Reproduce word for word every line from the one containing "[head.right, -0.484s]" to the final line of the data below; omit the pictures.

Available data –
■ ■ ■ ■

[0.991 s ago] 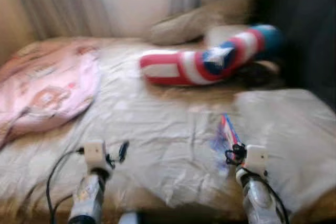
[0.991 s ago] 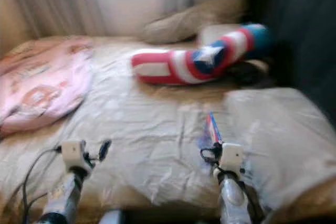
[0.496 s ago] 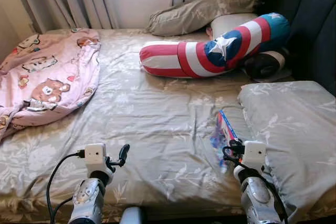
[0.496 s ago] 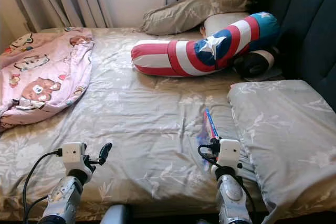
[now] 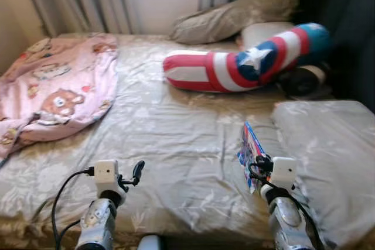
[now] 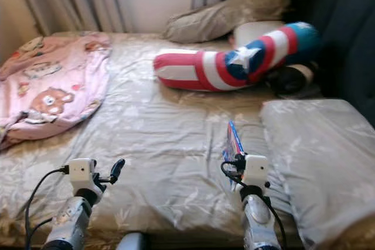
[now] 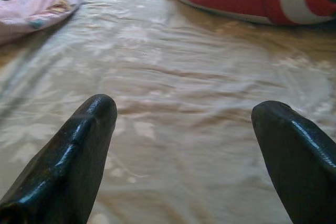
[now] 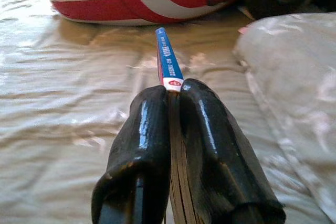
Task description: Clean up the room
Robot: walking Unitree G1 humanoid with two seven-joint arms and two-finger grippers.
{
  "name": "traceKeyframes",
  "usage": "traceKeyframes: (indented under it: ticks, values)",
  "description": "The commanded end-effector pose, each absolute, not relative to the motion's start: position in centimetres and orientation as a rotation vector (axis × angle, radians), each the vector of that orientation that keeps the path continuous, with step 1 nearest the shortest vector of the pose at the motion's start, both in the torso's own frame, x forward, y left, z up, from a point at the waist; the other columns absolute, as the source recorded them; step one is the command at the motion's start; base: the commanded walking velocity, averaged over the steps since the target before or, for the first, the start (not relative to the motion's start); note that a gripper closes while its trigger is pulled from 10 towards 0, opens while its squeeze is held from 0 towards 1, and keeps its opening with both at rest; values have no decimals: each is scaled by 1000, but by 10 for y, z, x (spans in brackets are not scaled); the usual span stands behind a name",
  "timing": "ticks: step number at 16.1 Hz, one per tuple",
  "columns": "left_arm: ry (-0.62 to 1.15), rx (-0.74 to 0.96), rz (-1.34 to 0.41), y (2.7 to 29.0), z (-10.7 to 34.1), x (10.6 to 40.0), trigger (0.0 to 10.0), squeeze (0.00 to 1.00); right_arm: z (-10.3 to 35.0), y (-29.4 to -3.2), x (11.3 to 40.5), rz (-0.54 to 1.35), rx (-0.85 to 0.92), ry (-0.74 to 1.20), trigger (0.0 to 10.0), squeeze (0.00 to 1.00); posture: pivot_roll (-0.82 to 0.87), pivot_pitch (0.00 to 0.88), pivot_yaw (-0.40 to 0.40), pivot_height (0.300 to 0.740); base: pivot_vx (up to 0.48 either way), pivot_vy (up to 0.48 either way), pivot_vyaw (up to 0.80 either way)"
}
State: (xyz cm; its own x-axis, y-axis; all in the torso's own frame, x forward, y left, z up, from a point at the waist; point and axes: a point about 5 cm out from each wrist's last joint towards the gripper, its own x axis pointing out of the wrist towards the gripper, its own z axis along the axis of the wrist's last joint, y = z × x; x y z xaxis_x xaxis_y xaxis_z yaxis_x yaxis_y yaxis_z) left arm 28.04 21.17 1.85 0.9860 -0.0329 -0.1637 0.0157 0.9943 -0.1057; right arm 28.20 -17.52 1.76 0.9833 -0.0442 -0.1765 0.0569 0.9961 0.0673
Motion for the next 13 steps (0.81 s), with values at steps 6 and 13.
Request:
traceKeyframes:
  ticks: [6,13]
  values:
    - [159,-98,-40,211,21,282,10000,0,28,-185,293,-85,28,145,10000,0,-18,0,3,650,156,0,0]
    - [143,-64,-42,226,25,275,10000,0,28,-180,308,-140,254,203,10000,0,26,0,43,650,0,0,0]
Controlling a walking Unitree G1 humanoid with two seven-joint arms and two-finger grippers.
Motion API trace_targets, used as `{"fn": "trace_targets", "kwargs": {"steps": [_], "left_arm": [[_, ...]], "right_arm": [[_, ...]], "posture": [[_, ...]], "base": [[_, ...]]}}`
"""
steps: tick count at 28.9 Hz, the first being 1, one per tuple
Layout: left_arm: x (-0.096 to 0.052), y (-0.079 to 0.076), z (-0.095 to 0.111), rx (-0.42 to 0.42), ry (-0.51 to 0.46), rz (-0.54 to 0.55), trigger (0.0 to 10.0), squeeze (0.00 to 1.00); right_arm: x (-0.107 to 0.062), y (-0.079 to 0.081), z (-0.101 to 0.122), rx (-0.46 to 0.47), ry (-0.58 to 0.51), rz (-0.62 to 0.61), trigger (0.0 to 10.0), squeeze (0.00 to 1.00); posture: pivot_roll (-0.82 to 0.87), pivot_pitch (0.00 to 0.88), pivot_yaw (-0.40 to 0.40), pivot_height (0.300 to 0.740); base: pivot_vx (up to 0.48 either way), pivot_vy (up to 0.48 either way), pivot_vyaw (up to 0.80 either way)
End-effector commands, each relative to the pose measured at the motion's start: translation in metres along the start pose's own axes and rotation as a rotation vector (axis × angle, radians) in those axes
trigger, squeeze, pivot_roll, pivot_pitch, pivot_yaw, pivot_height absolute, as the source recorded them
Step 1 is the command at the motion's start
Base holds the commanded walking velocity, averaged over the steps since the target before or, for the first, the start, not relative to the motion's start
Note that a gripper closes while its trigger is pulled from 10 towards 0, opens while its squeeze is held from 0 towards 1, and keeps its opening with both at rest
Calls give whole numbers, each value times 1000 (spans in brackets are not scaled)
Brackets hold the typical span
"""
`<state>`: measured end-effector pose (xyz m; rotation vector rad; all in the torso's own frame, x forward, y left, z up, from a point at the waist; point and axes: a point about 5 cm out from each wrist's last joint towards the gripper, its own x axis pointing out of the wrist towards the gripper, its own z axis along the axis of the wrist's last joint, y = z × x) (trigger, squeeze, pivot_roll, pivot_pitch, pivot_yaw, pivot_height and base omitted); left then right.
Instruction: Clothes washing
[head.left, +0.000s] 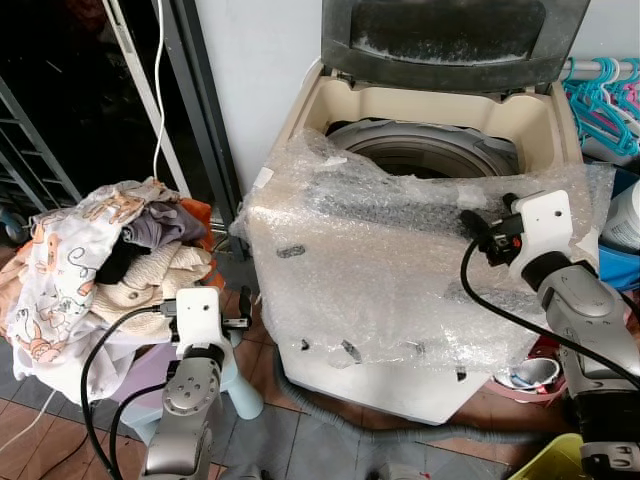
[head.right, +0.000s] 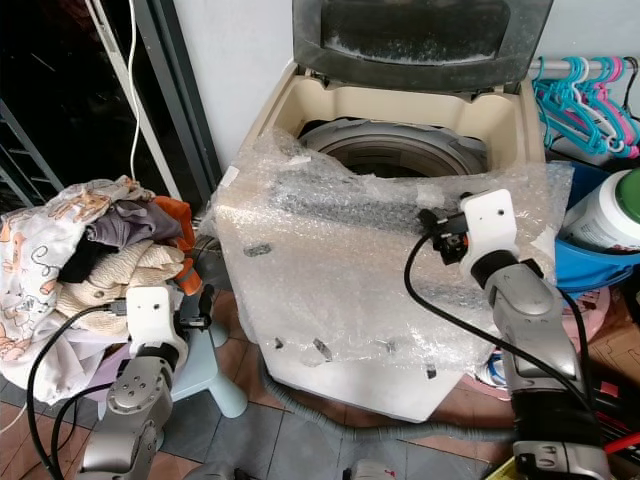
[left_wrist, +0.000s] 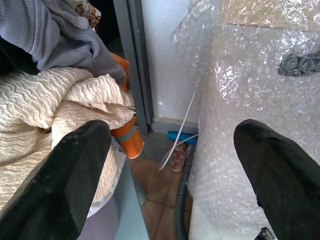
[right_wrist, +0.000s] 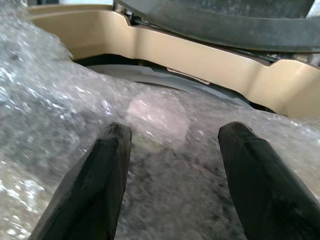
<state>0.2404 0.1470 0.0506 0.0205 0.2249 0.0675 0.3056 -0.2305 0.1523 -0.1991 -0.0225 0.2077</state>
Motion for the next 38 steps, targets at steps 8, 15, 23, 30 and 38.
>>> {"fn": "trace_targets", "kwargs": {"steps": [8,15,23,30,38], "left_arm": [[6,2,2,13,1,20,10000,0],[5,-4,9,1,-42,-24,10000,0],[6,-4,9,18,-51,-32,10000,0],[7,-4,12,29,-68,-16,10000,0],[4,1,11,-14,-71,-6,10000,0]], "right_arm": [[0,43,34,-64,-208,114,10000,0],[2,65,44,-29,-264,121,10000,0],[-2,74,39,16,-249,110,10000,0],[-4,81,36,22,-236,137,10000,0],[-4,90,27,58,-194,163,10000,0]], "posture": [[-77,0,47,740],[-65,0,38,740],[-72,0,44,740],[-75,0,42,740],[-69,0,39,740]], "base": [[0,347,0],[0,480,114],[0,480,800],[0,206,800],[0,0,466]]}}
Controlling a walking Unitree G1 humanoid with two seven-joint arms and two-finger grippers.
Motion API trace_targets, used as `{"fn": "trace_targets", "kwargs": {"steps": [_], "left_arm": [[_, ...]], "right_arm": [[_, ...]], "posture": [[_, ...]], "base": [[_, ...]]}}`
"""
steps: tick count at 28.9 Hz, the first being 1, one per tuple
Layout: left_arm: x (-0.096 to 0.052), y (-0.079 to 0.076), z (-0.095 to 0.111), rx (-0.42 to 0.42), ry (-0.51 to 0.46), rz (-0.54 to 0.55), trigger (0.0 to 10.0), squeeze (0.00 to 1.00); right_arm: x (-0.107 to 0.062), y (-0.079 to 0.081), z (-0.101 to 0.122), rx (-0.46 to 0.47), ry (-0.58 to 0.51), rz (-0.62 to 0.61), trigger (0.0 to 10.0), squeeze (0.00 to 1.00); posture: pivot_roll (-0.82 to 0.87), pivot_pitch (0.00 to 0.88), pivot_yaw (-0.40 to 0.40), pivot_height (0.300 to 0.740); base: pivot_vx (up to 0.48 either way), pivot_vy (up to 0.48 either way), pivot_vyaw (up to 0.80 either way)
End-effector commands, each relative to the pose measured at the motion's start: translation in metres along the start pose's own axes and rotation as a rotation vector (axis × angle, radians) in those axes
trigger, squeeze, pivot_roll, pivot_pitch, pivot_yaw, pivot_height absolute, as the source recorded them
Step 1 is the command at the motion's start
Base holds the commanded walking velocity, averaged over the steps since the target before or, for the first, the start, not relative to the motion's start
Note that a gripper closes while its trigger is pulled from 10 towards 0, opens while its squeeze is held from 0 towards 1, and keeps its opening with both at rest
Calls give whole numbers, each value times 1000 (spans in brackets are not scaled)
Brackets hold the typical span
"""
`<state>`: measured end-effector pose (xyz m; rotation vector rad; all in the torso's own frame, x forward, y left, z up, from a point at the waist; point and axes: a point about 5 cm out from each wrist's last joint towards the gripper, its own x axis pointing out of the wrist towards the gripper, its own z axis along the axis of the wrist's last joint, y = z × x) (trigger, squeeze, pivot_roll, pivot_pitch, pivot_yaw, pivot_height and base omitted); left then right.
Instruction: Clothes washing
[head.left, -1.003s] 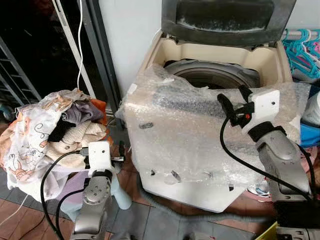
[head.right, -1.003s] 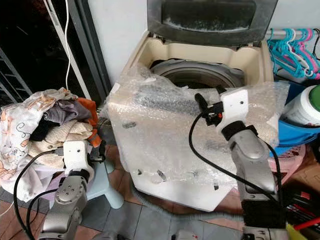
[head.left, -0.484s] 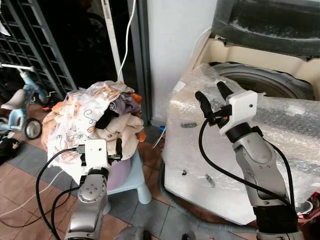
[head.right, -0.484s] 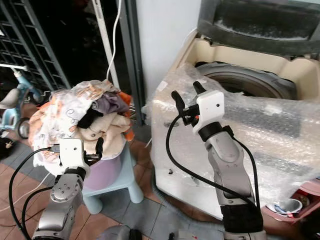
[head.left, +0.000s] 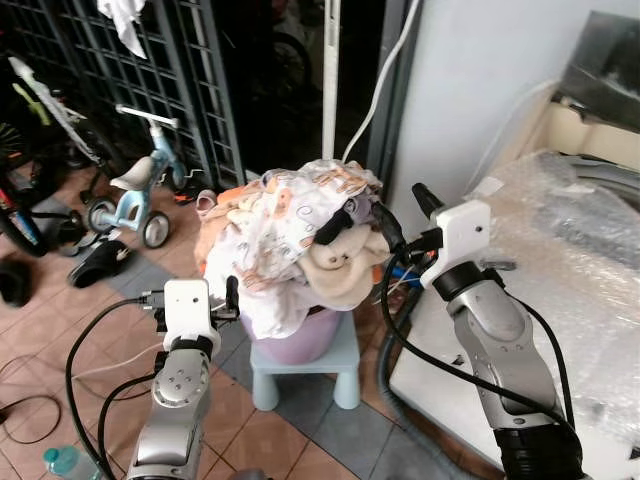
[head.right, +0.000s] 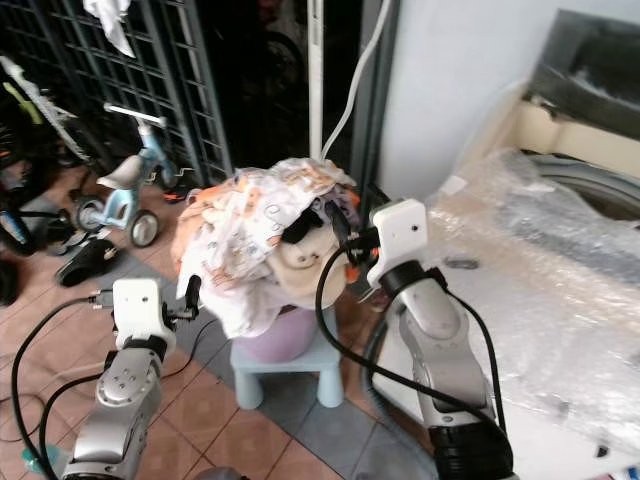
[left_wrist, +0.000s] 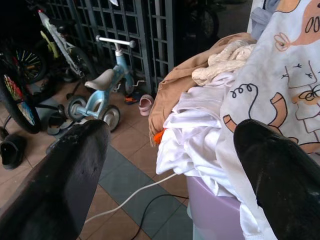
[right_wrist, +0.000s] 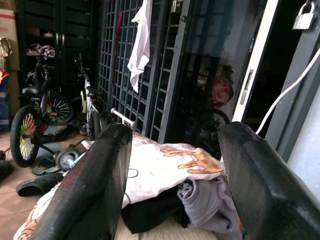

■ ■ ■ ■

Reply to the task –
[head.right, -0.484s] 
[head.left, +0.000s] 
[head.right, +0.000s] 
[left_wrist, +0.000s] 
[right_wrist, +0.000s] 

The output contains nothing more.